Mr. Wahi and his brother avoided the risk of a judge ruling in favor of the SEC on the issue of token safety and settled with both the SEC and the Department of Justice. That is not the case for Mr. Ramani, a friend whom the SEC believes is in India, leading the agency to seek a default judgment in the case.
On Friday, Lin ruled in favor of the SEC, agreeing that sales of crypto assets constitute securities even when sold on the secondary market. She argued in her decision that the tokens have been widely promoted by the issuer and are therefore expected to increase in value. Additionally, the issuer facilitated her trading on secondary trading markets like Coinbase.
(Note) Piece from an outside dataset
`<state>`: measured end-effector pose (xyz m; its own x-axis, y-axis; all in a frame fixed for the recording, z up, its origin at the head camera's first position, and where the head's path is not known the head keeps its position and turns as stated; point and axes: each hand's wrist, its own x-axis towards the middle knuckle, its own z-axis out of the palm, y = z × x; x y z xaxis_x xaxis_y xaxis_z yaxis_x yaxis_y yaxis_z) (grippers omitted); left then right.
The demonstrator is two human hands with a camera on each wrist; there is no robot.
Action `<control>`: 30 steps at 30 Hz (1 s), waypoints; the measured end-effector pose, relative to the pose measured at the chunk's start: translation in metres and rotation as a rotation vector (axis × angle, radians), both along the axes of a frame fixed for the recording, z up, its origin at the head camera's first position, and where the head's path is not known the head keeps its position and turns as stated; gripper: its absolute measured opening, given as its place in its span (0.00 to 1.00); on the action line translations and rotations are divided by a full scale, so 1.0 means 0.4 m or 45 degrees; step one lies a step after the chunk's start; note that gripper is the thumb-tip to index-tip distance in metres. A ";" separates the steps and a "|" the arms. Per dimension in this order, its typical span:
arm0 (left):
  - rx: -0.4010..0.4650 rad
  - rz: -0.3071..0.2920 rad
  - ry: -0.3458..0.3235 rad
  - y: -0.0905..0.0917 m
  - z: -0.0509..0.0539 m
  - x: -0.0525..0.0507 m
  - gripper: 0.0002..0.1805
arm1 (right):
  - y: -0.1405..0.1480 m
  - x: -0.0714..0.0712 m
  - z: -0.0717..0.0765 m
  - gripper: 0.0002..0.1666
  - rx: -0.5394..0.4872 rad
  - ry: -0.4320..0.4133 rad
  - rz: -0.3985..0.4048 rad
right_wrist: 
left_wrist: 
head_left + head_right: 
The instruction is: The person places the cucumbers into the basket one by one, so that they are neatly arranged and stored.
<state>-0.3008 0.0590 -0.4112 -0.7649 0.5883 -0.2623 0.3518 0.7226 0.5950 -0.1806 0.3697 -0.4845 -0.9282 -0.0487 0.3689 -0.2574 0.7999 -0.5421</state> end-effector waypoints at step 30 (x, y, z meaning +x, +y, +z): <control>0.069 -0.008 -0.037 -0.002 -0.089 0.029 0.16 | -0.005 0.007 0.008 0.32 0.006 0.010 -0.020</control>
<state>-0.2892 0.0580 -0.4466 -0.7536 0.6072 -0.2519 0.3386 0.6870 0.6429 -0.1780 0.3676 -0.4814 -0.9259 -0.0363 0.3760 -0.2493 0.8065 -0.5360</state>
“The court's analysis remains the same regardless of the extent to which Ramani traded the tokens.
secondary market,” Lin wrote, arguing that the blurb applies equally to tokens purchased by investors, whether directly from the issuer or on a trading platform. “Each Issuer continued to make such representations regarding the profitability of the Tokens while the Tokens were traded on the secondary market.”
As a result, Mr. Lin ruled that all crypto assets purchased and traded by Mr. Ramani constituted investment contracts. Unlike the Lakoff decision in the Terraform case, the Lin decision is significant because it involves secondary transactions rather than direct sales from the issuer.
Notably, this case is being heard in the Western District of Washington, which is in the same appellate circuit as the Kraken case, which is pending in the Northern District of California. If either case is appealed to circuit court, the three-judge panel's decision will likely apply to the other case. In any case, the question of whether crypto assets qualify as securities is likely to reach the Supreme Court, as multiple cases are being heard in various circuits across the country.
An SEC spokesperson, Mr. Ramani, and Mr. Ramani's attorney did not respond to requests for comment.